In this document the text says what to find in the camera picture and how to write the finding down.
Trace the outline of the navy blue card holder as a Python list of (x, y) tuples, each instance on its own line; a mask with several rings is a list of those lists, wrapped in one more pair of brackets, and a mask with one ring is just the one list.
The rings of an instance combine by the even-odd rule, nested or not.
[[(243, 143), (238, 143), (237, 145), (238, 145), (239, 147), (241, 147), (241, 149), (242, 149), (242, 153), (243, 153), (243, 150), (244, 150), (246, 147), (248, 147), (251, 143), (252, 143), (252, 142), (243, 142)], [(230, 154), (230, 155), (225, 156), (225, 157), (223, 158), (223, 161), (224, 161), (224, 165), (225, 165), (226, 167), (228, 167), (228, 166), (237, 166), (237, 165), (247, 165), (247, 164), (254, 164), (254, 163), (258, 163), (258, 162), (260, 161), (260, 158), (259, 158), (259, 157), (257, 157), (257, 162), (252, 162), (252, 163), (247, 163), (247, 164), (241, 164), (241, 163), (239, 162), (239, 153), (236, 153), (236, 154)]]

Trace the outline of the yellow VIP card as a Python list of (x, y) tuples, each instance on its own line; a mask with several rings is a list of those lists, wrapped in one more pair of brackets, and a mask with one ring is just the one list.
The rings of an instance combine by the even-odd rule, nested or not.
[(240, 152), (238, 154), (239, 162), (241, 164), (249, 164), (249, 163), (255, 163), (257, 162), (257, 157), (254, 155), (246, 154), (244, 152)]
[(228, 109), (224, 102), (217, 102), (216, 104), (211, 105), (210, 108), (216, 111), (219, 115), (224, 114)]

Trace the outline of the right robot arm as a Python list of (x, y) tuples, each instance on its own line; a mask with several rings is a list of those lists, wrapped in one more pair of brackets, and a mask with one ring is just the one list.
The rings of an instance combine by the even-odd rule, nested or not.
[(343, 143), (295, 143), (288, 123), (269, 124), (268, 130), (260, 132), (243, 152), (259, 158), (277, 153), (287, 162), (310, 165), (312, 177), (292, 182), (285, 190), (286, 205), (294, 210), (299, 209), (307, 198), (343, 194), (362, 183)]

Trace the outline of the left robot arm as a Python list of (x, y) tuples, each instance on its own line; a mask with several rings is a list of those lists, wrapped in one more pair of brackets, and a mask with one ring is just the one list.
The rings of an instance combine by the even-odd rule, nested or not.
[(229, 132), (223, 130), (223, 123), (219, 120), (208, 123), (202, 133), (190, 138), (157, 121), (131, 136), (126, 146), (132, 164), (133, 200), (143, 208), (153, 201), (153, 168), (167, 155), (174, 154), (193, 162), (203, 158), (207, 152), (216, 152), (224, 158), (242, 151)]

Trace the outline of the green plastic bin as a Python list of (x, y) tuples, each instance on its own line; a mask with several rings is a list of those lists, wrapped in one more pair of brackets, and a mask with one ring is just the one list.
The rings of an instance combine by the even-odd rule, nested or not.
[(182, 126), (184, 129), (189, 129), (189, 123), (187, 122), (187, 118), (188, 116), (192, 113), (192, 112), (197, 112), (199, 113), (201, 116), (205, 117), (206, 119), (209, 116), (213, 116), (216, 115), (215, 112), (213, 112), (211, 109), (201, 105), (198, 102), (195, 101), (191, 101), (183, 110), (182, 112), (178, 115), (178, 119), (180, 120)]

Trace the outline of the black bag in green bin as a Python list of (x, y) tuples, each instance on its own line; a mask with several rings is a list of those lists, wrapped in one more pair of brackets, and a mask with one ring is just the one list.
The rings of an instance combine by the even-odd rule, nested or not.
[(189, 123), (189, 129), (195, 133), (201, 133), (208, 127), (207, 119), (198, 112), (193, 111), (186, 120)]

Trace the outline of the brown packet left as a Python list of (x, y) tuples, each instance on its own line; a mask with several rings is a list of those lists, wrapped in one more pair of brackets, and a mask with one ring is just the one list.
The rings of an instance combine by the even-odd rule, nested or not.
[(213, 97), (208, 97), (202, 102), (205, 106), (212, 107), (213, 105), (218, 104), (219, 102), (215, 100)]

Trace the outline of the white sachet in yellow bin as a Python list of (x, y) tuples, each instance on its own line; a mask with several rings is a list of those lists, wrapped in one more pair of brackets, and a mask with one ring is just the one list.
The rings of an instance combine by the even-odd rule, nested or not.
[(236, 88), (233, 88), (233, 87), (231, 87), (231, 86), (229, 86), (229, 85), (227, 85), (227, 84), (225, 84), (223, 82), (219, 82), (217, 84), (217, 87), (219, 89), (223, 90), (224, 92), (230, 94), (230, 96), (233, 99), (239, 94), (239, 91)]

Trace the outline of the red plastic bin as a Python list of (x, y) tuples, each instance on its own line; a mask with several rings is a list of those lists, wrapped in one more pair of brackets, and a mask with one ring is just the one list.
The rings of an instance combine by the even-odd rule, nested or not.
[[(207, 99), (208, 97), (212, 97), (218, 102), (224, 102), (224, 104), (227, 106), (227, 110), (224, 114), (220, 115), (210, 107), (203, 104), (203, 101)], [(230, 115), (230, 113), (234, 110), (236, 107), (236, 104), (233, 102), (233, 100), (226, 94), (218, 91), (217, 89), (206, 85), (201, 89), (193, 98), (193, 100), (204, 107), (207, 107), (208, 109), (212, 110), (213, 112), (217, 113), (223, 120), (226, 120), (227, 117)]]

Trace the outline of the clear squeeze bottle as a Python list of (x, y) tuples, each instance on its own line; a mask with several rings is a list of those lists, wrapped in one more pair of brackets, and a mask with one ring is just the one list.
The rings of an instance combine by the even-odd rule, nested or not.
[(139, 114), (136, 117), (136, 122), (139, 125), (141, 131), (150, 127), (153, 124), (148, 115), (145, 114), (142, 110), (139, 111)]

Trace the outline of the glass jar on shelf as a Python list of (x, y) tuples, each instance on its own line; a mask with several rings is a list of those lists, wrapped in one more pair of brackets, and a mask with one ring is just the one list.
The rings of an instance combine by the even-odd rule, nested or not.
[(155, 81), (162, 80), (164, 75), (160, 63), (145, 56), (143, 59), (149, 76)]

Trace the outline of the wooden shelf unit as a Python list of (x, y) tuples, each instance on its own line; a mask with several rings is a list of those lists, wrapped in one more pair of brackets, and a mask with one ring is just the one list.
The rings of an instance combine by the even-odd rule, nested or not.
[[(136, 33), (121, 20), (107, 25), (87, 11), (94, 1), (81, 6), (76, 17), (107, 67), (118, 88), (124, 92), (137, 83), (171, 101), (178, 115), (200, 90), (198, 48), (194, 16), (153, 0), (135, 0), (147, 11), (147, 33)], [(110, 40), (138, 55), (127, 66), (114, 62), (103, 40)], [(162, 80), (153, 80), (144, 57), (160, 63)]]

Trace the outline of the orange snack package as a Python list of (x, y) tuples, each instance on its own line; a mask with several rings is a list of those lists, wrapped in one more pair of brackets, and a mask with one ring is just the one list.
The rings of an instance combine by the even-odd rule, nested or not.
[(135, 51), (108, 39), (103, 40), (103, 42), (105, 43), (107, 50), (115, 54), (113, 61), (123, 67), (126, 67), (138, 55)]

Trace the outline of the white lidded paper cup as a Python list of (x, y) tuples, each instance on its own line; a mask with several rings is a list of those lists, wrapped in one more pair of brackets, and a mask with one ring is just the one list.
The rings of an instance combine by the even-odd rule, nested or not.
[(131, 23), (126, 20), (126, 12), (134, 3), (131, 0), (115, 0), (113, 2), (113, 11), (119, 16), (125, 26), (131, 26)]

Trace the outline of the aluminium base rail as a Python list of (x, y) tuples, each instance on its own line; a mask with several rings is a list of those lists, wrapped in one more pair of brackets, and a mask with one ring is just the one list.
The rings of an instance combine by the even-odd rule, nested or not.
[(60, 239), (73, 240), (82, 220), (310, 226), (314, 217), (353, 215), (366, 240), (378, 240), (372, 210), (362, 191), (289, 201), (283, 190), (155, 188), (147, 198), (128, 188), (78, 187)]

★ ★ ★ ★

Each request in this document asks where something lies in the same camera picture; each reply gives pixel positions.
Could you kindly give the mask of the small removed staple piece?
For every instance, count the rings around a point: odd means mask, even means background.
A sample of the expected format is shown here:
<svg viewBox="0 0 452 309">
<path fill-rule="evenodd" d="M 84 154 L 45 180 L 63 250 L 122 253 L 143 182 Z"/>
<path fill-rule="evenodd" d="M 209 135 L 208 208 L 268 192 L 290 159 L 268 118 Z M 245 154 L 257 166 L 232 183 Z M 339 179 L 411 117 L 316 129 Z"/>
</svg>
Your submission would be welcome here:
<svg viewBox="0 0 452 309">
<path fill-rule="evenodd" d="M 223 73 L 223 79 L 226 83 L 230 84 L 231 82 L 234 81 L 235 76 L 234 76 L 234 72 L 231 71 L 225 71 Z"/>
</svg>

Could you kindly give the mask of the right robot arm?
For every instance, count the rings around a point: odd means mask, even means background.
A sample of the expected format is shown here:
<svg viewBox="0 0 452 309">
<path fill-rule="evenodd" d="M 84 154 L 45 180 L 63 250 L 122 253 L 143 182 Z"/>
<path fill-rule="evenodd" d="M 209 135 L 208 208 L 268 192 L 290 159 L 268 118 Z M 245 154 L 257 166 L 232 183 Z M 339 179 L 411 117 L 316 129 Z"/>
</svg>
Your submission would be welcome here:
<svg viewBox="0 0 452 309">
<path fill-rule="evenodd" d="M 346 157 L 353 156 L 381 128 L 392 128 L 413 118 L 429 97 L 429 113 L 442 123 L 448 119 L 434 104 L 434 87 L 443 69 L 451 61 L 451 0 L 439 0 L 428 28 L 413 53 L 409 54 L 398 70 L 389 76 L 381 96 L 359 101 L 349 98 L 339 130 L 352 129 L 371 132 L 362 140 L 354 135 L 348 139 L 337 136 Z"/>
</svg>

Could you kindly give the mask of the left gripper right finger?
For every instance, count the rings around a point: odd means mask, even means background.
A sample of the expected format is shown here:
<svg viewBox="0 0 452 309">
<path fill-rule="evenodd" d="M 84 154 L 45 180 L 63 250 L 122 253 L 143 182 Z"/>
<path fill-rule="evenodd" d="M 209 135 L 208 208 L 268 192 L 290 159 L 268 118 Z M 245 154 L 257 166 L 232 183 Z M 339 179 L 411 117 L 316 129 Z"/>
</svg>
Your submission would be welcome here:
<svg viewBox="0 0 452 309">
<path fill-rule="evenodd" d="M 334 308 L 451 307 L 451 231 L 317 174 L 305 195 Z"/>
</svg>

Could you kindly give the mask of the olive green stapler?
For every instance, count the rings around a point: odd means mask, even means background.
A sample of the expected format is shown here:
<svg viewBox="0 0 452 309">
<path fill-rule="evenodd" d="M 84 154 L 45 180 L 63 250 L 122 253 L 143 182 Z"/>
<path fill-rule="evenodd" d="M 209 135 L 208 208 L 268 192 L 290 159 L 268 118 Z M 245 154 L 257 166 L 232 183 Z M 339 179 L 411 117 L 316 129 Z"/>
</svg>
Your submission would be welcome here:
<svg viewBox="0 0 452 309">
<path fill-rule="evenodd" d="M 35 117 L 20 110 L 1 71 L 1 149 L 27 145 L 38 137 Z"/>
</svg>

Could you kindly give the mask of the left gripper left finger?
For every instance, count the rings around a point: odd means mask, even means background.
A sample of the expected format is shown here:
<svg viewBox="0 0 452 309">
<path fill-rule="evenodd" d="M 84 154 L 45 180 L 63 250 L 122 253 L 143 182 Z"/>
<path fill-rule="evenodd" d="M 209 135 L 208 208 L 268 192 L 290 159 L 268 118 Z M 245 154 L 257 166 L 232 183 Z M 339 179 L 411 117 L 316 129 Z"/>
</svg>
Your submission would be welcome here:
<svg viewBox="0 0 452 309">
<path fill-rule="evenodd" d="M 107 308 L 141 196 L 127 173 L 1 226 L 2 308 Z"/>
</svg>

★ ★ ★ ★

REQUIRED WORK: From the records above, quote only the lines running from the line with "In this document the" to the line with "Trace the outline of the navy", both lines included.

OUTPUT BELOW:
In this document the text says what to find in the camera picture and how to write the finding down.
Trace the outline of the navy blue card holder as a Python list of (x, y) tuples, each instance on its own line; a mask with several rings is a list of those lists, wrapped in one more pair of brackets, and a mask with one ring is just the one list.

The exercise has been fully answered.